Segment Start: EXTRACTED RECORDS

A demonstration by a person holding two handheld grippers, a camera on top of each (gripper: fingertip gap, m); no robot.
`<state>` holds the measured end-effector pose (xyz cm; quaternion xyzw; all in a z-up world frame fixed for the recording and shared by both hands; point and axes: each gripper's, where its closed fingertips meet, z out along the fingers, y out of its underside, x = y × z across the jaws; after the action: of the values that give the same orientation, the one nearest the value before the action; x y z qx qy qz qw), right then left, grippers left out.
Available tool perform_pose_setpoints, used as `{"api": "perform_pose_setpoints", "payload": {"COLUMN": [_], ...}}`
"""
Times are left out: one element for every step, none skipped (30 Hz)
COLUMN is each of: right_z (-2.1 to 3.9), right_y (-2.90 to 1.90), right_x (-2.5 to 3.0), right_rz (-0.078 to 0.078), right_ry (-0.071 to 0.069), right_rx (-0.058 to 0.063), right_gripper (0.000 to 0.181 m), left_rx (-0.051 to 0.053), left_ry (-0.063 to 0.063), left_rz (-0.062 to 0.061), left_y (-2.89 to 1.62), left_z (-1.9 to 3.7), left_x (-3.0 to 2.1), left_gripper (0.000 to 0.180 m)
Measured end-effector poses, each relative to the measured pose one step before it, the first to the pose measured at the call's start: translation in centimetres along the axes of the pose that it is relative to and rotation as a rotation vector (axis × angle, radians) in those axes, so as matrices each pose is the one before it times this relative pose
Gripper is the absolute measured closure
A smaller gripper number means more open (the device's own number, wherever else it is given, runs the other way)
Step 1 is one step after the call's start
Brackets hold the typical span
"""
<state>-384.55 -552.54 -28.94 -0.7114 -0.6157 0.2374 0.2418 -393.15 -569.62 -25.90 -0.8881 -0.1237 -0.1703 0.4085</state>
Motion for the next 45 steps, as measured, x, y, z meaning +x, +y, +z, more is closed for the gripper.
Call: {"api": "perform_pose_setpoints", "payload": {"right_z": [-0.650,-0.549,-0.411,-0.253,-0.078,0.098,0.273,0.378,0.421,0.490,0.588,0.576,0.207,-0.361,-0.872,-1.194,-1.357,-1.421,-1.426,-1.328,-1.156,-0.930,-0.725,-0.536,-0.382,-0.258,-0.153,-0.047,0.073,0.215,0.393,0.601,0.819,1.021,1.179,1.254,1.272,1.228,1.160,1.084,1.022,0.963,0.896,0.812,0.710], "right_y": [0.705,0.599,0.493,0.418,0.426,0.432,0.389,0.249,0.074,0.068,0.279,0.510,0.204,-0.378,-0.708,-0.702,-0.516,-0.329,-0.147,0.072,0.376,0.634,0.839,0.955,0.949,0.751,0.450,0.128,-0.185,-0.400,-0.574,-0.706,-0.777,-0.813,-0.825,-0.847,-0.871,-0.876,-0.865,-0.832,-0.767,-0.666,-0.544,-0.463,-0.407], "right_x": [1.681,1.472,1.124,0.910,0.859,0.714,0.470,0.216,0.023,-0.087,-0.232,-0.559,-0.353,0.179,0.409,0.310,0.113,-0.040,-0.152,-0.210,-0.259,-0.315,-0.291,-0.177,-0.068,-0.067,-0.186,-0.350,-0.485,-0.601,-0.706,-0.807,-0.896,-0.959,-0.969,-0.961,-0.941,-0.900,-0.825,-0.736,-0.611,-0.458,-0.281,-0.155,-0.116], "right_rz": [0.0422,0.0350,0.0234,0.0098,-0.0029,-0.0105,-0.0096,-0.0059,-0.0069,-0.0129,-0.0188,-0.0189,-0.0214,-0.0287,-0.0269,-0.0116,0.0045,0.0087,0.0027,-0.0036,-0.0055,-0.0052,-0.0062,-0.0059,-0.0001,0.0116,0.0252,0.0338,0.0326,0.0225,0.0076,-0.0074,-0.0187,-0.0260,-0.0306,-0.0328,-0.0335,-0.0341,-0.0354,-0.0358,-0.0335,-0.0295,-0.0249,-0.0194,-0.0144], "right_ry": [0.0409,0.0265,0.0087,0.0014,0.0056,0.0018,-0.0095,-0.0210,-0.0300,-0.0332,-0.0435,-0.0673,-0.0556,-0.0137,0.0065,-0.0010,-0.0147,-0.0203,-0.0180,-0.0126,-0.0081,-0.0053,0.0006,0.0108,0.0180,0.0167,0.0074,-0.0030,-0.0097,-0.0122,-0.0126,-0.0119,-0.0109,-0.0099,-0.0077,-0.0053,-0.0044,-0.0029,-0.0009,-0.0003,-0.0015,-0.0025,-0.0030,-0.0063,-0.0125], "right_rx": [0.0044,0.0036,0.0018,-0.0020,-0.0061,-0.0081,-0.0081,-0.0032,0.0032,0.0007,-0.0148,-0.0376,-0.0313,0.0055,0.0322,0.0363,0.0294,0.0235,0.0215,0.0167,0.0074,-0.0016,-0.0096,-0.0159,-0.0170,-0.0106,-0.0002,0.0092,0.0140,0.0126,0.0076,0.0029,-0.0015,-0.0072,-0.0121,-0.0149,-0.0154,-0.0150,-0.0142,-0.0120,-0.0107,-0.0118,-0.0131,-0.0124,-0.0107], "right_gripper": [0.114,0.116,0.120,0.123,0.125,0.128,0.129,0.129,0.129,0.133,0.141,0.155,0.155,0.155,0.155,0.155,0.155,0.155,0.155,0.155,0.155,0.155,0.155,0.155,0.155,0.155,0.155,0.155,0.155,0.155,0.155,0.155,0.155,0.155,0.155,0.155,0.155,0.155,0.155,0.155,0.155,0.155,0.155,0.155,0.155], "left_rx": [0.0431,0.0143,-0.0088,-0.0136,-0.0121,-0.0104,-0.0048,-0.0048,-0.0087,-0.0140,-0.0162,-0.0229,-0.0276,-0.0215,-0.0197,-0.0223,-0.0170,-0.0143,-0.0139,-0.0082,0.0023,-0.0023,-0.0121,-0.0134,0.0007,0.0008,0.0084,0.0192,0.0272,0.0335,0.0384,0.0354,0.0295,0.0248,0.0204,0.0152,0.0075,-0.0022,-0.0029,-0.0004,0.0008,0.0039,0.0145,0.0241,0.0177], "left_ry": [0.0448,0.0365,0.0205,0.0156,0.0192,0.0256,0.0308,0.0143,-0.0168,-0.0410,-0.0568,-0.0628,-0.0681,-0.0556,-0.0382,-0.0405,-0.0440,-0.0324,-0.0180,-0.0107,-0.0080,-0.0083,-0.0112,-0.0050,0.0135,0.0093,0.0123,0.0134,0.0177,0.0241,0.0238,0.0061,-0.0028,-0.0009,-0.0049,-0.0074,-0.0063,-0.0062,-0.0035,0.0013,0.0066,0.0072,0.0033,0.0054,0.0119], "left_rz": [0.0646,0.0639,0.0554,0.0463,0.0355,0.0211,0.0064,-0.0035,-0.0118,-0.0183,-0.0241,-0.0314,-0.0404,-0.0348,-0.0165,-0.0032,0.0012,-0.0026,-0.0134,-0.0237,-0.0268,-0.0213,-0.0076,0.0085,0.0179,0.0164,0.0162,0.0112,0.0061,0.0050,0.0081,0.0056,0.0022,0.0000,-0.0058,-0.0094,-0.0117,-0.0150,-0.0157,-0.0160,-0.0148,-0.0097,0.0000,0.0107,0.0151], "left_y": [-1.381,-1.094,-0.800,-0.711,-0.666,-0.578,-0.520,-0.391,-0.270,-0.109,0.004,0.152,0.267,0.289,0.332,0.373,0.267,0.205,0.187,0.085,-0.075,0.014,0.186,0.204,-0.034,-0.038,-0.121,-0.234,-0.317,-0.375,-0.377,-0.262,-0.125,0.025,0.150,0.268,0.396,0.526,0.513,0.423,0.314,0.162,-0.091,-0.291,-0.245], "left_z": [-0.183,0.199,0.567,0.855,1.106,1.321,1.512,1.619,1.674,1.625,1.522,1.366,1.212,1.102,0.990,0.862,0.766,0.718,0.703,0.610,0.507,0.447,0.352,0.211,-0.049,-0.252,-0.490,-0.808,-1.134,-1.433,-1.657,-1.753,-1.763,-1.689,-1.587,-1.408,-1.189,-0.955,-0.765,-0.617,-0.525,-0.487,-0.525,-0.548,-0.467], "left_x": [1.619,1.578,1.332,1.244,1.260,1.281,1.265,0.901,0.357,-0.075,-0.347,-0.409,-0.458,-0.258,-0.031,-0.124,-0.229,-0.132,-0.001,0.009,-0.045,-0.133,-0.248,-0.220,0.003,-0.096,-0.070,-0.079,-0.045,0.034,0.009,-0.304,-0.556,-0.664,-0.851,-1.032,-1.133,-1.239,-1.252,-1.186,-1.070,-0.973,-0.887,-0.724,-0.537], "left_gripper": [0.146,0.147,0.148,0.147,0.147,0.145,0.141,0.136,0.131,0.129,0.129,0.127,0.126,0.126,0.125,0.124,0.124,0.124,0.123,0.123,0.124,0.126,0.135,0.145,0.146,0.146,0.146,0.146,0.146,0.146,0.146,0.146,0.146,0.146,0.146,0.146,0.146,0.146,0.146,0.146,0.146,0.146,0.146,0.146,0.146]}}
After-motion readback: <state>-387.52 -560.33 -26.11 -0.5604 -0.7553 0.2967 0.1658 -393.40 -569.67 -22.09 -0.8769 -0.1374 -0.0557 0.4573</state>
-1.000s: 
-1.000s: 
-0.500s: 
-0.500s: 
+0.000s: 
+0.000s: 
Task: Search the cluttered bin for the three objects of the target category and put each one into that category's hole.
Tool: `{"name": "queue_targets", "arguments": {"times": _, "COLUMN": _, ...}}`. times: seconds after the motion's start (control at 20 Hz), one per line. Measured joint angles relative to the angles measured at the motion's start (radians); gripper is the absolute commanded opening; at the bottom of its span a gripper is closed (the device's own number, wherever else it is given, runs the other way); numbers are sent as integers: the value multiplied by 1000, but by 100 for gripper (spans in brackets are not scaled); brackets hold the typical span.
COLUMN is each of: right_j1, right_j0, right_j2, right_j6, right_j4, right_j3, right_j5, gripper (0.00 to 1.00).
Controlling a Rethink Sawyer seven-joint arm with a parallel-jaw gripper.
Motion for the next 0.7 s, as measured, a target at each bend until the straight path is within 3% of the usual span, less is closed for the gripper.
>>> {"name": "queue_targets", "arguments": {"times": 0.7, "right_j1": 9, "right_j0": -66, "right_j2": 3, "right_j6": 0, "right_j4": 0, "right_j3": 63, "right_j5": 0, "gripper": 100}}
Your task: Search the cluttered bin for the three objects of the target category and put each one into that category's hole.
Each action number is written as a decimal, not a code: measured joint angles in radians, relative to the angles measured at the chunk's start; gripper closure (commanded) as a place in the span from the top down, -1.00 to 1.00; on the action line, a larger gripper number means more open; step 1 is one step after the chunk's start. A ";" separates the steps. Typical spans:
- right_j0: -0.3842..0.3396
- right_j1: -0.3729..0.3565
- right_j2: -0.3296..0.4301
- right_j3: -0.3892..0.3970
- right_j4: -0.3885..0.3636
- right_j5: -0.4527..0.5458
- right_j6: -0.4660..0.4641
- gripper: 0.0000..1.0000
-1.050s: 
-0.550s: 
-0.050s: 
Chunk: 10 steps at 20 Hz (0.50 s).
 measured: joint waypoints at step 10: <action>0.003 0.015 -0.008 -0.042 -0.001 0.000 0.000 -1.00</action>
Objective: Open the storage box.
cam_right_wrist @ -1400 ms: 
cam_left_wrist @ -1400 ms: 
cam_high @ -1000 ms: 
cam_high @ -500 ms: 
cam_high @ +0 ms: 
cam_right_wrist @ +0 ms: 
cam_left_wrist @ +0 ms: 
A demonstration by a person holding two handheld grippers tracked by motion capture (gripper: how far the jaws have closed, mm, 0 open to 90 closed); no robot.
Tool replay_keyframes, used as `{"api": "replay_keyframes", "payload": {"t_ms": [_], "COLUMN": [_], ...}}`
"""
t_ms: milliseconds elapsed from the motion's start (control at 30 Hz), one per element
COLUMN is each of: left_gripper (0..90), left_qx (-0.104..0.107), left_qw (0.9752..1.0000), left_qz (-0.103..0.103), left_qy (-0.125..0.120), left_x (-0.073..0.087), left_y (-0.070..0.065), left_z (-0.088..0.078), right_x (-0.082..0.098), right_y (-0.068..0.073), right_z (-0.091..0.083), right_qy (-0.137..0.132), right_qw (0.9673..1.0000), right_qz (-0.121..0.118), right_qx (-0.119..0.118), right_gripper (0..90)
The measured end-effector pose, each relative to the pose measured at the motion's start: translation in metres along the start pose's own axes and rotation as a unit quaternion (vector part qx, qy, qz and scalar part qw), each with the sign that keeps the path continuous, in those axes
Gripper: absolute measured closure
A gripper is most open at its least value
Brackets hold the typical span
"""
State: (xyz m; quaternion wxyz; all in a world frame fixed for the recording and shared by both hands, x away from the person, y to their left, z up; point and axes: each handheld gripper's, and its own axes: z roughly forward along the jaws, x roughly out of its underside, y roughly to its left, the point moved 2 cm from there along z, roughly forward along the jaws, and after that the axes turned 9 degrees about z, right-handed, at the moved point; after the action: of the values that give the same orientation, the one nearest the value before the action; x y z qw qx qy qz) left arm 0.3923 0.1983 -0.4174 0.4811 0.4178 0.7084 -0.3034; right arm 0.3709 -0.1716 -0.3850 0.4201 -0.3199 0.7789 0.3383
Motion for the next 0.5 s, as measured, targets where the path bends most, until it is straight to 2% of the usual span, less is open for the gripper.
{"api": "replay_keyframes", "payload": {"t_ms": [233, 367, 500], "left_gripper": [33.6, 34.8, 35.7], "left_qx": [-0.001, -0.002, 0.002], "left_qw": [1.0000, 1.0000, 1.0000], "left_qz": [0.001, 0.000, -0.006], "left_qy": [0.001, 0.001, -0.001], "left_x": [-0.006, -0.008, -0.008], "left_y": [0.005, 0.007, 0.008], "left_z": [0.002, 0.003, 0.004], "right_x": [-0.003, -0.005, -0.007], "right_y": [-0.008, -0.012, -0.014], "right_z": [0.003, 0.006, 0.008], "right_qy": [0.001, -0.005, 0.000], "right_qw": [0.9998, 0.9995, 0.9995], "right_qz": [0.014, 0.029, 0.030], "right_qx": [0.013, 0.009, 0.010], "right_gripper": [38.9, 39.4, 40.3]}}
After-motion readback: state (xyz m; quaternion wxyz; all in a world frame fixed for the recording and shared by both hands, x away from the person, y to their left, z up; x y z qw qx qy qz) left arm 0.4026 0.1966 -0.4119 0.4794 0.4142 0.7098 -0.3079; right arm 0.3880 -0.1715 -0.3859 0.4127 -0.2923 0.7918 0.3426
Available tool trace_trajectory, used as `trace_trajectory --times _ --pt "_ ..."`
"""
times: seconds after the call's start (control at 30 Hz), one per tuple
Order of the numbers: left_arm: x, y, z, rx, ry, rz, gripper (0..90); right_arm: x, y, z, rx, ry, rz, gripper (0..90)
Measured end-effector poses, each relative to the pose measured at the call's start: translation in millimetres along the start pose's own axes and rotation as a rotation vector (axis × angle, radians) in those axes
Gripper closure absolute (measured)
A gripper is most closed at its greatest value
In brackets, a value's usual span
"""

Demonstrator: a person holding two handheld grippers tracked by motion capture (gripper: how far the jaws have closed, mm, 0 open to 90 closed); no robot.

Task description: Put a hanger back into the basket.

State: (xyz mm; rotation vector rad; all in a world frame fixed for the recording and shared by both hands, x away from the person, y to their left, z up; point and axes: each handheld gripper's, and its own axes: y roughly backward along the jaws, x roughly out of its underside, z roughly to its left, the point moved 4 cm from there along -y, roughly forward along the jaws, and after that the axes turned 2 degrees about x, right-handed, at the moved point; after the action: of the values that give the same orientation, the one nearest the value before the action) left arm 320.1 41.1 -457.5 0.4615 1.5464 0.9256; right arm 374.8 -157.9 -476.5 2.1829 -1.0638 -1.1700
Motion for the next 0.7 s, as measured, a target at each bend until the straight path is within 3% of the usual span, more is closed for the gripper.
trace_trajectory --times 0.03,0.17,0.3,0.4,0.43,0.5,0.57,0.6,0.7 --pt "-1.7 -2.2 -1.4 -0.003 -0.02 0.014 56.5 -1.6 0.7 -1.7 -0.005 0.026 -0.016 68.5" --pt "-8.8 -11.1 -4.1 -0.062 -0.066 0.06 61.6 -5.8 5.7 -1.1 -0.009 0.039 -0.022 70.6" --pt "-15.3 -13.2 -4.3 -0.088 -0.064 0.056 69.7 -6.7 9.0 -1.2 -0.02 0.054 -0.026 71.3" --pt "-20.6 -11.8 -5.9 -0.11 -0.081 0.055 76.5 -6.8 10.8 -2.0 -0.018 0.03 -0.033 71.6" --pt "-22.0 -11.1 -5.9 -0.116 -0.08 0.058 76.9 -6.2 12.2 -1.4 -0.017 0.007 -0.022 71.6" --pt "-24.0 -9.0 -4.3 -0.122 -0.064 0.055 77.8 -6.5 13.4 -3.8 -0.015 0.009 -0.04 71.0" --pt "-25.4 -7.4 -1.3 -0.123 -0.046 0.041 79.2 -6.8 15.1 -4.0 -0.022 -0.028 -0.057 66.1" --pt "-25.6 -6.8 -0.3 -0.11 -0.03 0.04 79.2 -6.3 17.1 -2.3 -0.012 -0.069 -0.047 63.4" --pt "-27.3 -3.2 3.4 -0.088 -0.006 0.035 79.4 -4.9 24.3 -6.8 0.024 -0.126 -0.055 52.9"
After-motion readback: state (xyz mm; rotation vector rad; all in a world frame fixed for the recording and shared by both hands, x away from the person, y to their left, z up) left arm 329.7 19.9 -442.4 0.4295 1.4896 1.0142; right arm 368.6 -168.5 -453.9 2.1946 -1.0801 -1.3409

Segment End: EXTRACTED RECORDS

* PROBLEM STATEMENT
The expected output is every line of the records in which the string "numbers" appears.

* WRITTEN SOLUTION
Tool: `{"name": "queue_targets", "arguments": {"times": _, "COLUMN": _, ...}}`. times: seconds after the motion's start (control at 20 Hz), one per line. Measured joint angles relative to the angles measured at the motion's start (radians); gripper is the absolute commanded opening; at the bottom of its span a gripper is closed (the device's own number, wherever else it is given, runs the other way); numbers are sent as integers: the value multiplied by 1000, but by 100 for gripper (spans in brackets are not scaled); brackets hold the typical span.
Order of the numbers: left_arm: x, y, z, rx, ry, rz, gripper (0..90); right_arm: x, y, z, rx, ry, rz, gripper (0..90)

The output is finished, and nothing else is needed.